「お前の親がどうだったかは知らない。何でお前を捨てたのかなんて俺にはわかりっこない。けどな、母親っつーのは命懸けでなるもんなんだよ」

「………」

「俺はさ、今ここで生きてる人間すべて平等に、奇跡の果てに産まれてきたと思ってる。もちろん、俺もレイジも。それだけで幸福なことじゃん」

「………」

「子供の人生は子供のものだ。だから、子供の幸不幸をお前が勝手に決めんな。そんなもん、命に失礼だろ」


ハルはレイジの目を真っ直ぐに見据えて言う。



「誰がなんと言おうと、お前はもう『父親』なんだよ。愛されたことがないなら愛してやれよ。それ以上の何が必要なんだよ?」


大粒の涙がボロボロとこぼれる。


そうだよ、俺だって生きてたから大切な人に出会えて、いいことだってあったじゃないか。

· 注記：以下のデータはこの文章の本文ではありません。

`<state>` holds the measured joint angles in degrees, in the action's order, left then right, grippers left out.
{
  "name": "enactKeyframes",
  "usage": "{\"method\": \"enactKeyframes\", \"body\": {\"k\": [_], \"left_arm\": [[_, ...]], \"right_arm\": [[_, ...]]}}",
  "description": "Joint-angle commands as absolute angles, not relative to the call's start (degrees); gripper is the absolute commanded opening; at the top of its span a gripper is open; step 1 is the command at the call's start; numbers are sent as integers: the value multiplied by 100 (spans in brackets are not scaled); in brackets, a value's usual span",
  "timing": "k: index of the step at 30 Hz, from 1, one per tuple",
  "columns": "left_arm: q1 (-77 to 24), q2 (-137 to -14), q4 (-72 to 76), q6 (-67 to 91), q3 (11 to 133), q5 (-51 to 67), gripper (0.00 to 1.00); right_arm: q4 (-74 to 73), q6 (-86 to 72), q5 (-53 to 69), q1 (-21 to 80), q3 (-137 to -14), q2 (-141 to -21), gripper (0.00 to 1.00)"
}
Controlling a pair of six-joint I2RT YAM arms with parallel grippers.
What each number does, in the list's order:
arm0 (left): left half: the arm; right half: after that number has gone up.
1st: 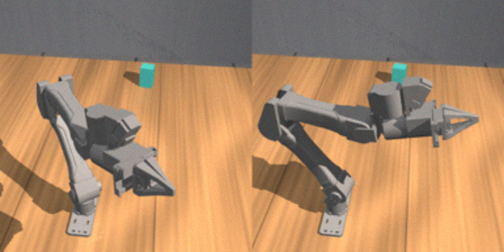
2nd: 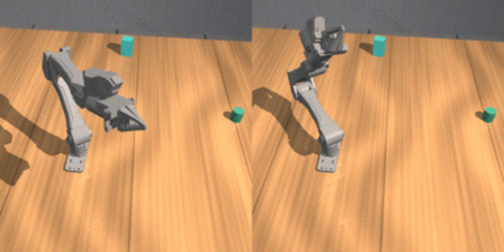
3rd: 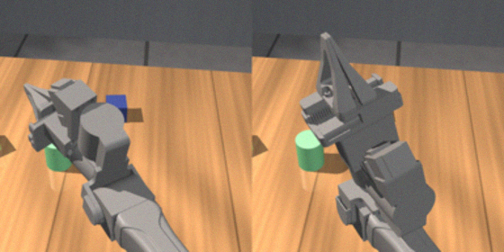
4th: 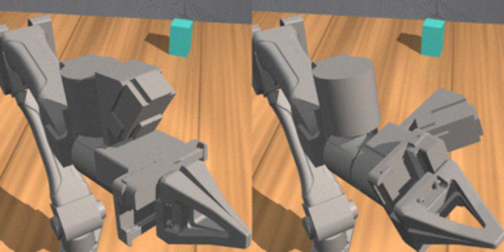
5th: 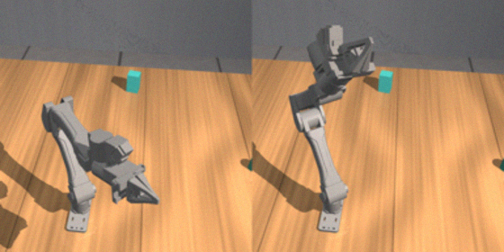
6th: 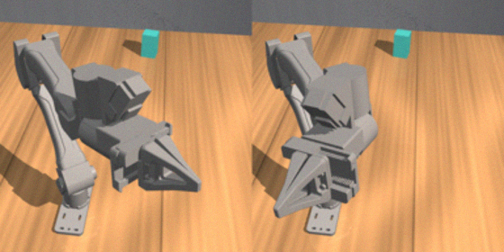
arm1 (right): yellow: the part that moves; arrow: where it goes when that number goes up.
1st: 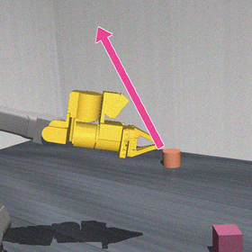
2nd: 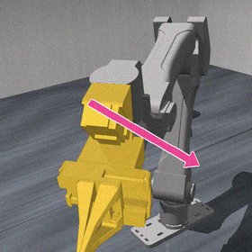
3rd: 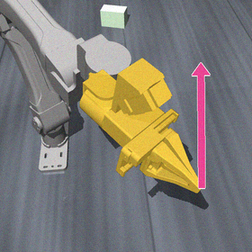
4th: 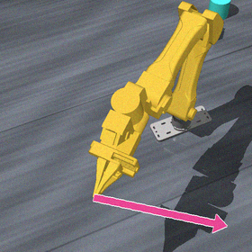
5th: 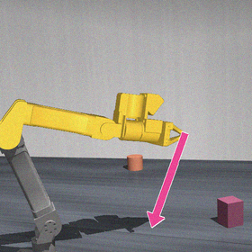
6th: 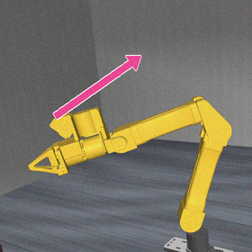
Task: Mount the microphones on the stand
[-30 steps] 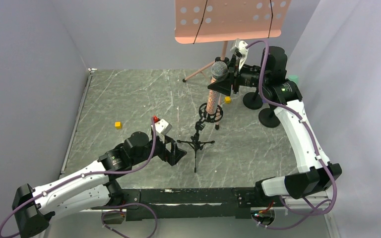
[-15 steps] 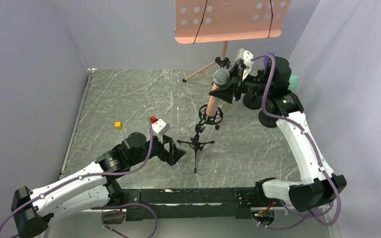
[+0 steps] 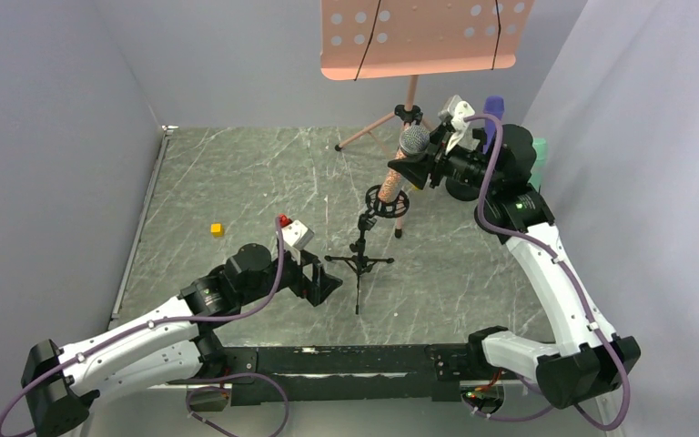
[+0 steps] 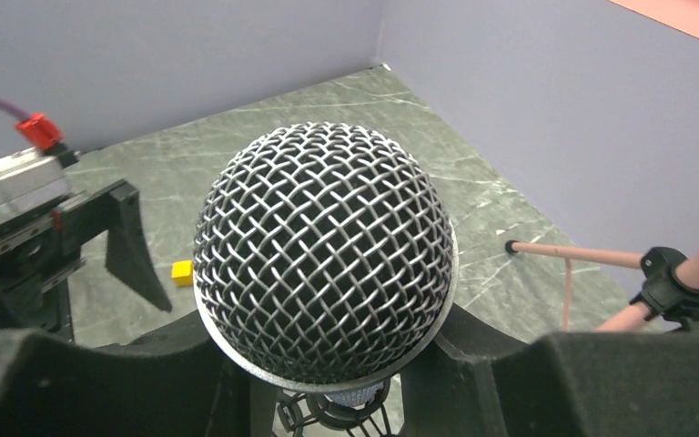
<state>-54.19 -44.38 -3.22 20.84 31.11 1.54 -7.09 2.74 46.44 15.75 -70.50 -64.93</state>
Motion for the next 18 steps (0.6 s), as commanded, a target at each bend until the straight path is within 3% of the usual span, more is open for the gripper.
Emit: {"method": "enactKeyframes", "body": {"k": [1,9,18], "left_arm": [[-5405,-4494,-47,2146,3190,298,99],[-5406,-4638,154,2084,3238,380,99],[-5405,-4616,238,2022,3199,491,99]], "right_arm": [[-1256,12,4150,1582,-6915,-6648,2],[-1767,174,5535,1578,-7242,-6902,2],[-3297,1107,5800,1599,-7622,-7093,1]]}}
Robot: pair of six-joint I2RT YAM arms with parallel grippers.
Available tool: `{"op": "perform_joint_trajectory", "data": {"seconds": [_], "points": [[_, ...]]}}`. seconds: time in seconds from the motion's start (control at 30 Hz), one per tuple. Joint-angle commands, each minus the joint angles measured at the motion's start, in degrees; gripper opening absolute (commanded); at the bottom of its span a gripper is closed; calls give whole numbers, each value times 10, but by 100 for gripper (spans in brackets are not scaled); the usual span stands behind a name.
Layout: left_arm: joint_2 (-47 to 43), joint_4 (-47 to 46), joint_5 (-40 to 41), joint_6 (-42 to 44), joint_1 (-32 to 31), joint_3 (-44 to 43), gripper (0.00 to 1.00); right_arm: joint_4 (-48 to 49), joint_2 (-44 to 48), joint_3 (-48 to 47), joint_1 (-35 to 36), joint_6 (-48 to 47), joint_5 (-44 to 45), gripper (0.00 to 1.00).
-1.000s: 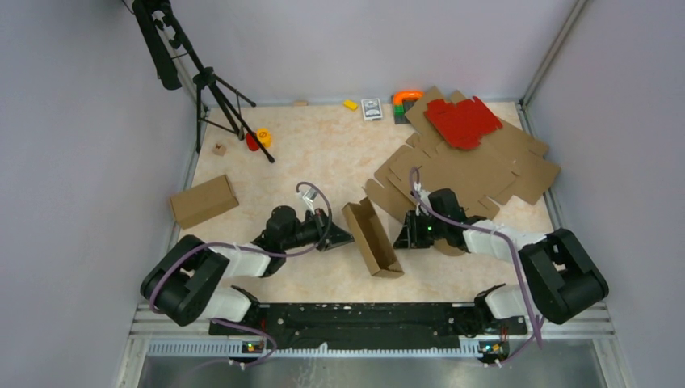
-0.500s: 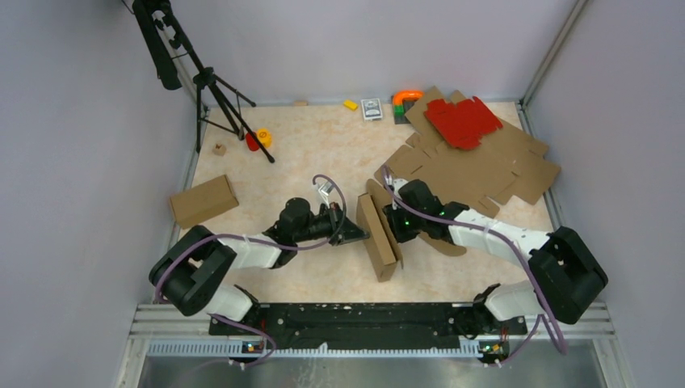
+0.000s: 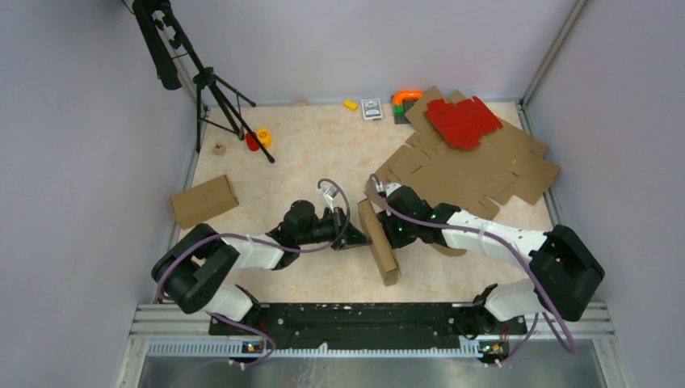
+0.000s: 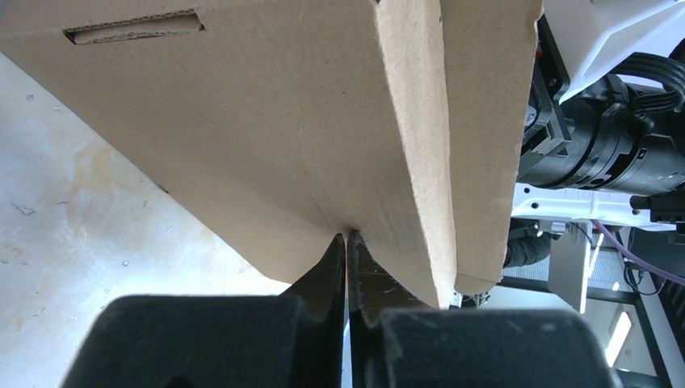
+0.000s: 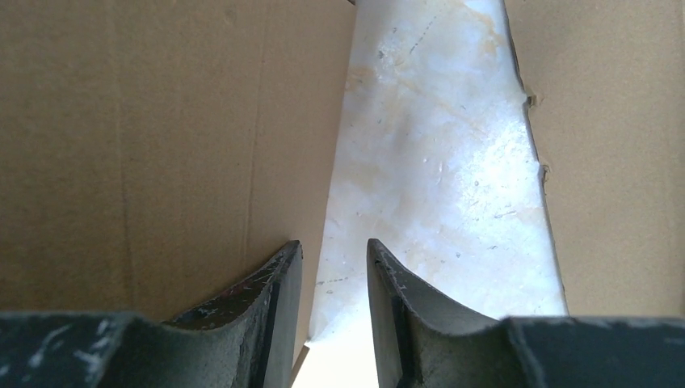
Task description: Fold the paper box
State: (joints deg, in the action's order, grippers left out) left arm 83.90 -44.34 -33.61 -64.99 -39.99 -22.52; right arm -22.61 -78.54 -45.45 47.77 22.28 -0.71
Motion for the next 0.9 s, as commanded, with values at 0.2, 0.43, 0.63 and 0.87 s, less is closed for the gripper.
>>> {"op": "perform_joint_trajectory", "data": {"seconds": [0.2, 0.43, 0.63, 0.87], "points": [[-45, 12, 26, 12, -20, -9, 15, 27, 34, 1, 12, 25, -31, 38], [-87, -31, 19, -17, -20, 16, 40, 70, 75, 45, -15, 45, -87, 38], [-110, -6, 22, -19, -20, 18, 56, 73, 77, 47, -15, 45, -94, 38], [-116, -22, 36, -26, -20, 37, 69, 80, 68, 55, -15, 45, -88, 38]]}}
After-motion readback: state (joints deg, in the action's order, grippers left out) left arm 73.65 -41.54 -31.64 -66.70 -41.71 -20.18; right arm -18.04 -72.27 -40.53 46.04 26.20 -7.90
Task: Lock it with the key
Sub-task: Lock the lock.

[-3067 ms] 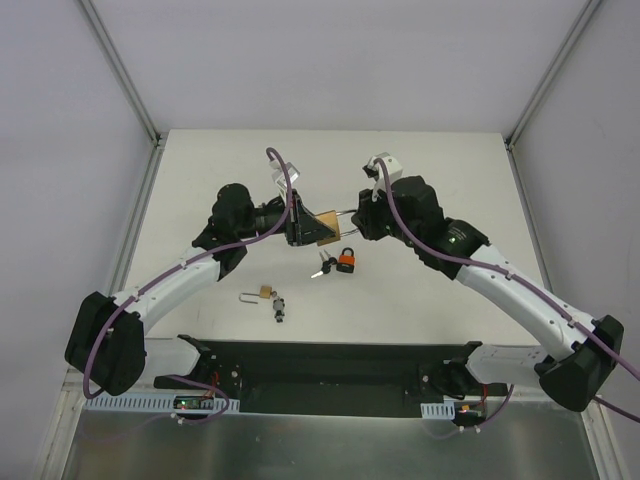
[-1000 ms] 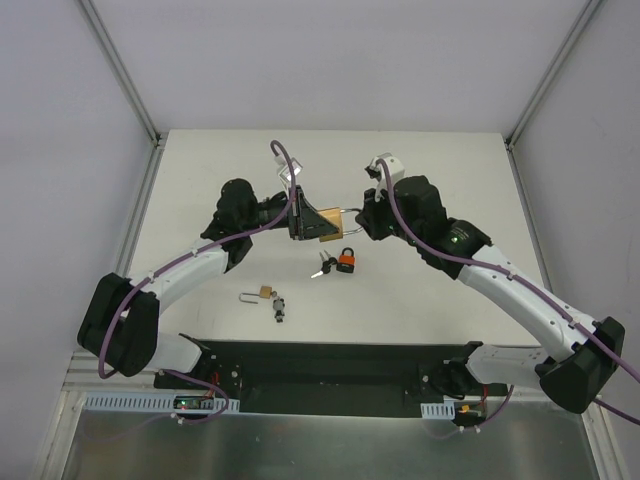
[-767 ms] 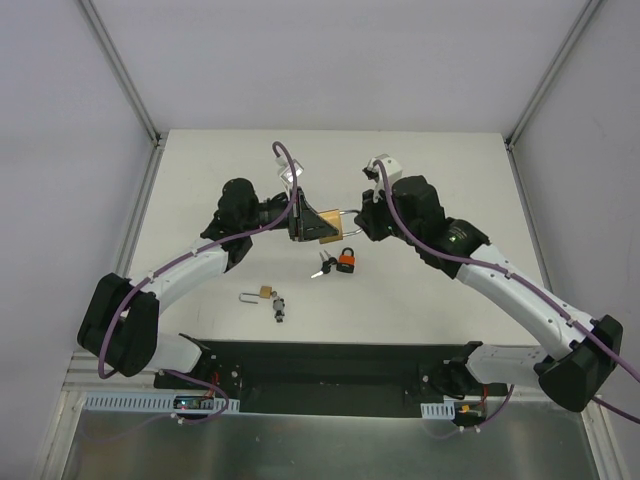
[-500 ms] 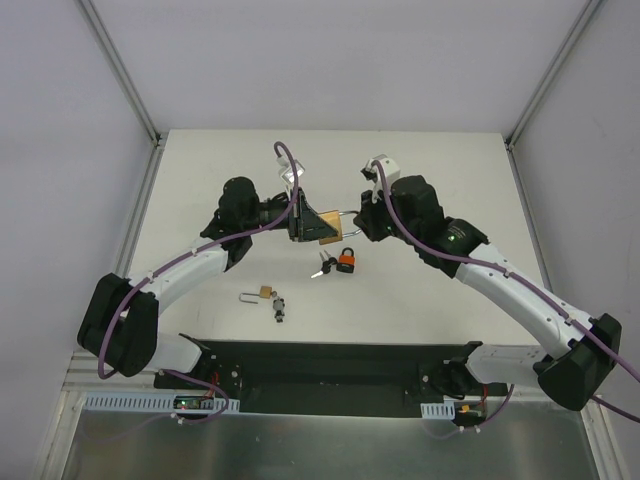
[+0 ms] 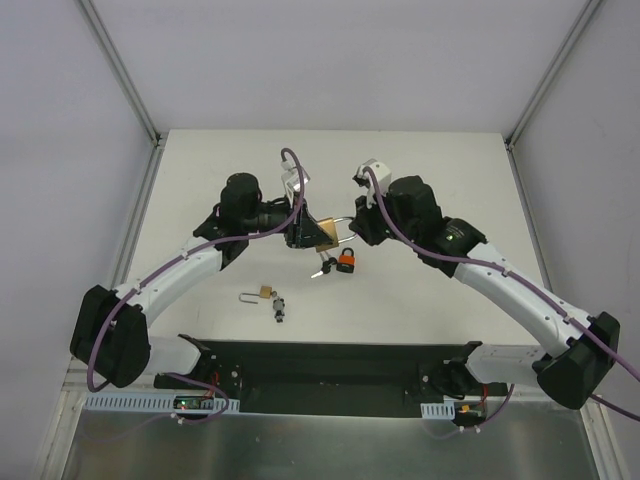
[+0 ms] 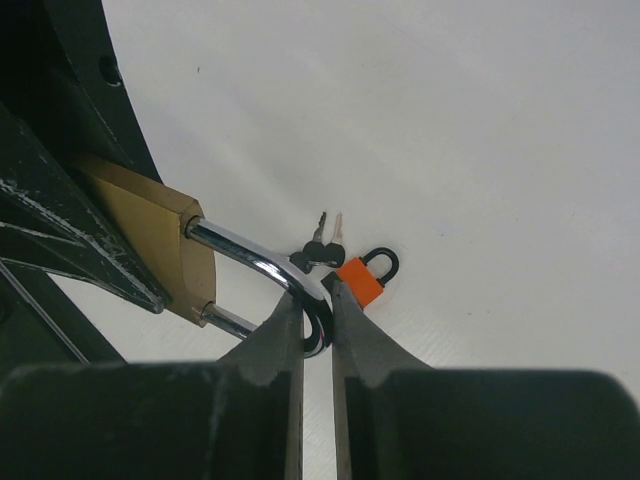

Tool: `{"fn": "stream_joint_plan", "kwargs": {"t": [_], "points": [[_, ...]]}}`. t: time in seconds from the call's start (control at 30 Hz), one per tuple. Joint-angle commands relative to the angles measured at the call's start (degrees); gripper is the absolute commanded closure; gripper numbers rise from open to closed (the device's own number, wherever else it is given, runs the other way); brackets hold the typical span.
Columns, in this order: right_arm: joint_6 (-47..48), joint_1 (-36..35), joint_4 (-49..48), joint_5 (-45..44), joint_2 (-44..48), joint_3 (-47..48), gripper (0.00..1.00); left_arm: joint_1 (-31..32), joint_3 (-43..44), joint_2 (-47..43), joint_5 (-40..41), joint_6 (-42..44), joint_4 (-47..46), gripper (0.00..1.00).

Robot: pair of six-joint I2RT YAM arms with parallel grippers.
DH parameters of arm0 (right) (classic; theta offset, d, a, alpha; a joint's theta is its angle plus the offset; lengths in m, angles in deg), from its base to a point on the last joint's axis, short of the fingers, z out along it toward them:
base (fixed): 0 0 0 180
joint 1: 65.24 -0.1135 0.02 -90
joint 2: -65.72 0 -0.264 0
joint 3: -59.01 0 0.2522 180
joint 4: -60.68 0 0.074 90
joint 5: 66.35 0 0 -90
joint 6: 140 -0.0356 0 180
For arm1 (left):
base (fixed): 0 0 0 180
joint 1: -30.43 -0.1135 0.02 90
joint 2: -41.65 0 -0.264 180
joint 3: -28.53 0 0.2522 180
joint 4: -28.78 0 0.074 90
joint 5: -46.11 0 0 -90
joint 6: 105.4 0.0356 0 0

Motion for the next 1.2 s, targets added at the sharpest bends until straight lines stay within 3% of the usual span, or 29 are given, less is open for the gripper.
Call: {"fn": "stream_joint_plan", "kwargs": {"t": [0.0, 0.23, 0.7, 1.17], "points": [[-4.2, -5.9, -9.8, 19.7, -1.1, 4.4, 0.99, 3.4, 5.7, -1.8, 6.4, 11.1, 1.8, 1.00], [-5.2, -6.5, -10.9, 21.0, -1.6, 5.0, 0.99, 3.4, 6.2, -1.1, 8.8, 11.7, 2.9, 1.00], [-11.6, -7.4, -20.6, 23.4, -0.7, 2.2, 0.99, 3.4, 1.9, -4.3, 13.1, 7.4, -9.9, 1.00], [-10.3, -8.0, -21.6, 23.6, 0.1, 1.4, 0.99, 3.4, 1.7, -5.8, 7.7, 7.3, -15.0, 1.00]]}}
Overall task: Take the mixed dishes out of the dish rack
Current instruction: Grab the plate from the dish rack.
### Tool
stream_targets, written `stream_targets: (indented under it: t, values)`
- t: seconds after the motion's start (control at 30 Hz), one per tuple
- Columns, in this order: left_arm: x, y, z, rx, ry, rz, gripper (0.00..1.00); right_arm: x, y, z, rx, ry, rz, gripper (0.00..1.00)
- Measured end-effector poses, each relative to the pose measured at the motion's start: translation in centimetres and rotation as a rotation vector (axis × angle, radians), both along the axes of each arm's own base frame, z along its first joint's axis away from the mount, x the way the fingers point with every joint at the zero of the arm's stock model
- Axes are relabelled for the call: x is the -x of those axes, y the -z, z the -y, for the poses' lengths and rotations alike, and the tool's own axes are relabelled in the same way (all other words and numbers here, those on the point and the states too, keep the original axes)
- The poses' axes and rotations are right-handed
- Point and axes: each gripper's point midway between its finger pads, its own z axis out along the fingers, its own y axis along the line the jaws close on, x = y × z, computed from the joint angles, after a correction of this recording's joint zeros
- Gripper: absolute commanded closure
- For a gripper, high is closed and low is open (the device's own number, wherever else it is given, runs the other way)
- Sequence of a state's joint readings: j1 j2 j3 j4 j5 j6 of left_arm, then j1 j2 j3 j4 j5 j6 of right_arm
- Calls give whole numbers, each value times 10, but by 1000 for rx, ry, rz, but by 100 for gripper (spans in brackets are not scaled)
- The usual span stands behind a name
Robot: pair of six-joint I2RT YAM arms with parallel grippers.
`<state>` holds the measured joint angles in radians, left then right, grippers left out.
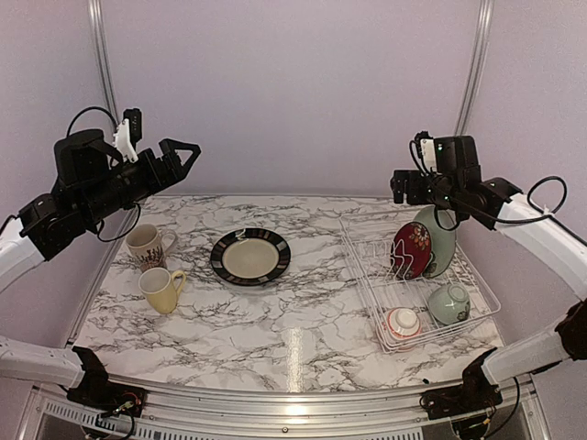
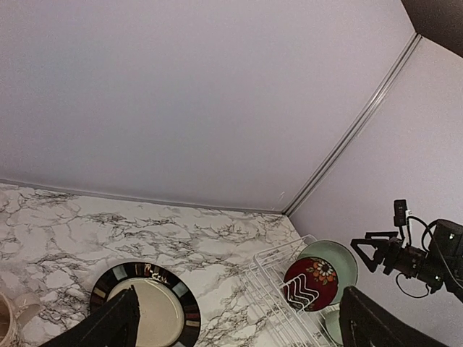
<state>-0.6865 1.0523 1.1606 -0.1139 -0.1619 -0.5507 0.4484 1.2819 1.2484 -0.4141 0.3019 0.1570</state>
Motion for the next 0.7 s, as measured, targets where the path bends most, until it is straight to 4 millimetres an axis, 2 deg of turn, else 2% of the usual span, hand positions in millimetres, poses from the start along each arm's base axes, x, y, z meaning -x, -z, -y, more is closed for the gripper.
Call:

なのに、くだらない過去にばかり囚われて、そんなものに気付けてもいなかった。



「お前が死んだら俺は悲しい。でも俺以上に雪菜ちゃんと子供は悲しむぞ? お前、それでいいのか? 大切な人を悲しませるなんて、それこそが一番の不幸なんじゃないのか?」


ハルの言葉が胸に突き刺さる。

レイジは涙でぐちゃぐちゃになった顔を覆い、子供みたいにしゃくり上げた。


ハルはそんなレイジの背中をさすりながら、



「俺も、商店街のみんなもいる。みんな、お前や雪菜ちゃんの味方だ。困ったらいつでも頼ればいい。お前は少し、ひとりで背負い込み過ぎてただけだ」


心の中に凝り固まっていたものが、自然と溶けていくように感じた。

レイジはしゃくり上げながら何度も「ごめん」と繰り返したが、



「『ごめん』は雪菜ちゃんに言え。俺には『ありがとう』でいい」


涙を拭ってうなづき、レイジはハルに「ありがとう」と言った。


笑うハル。

レイジもつられて泣き笑いの顔になった。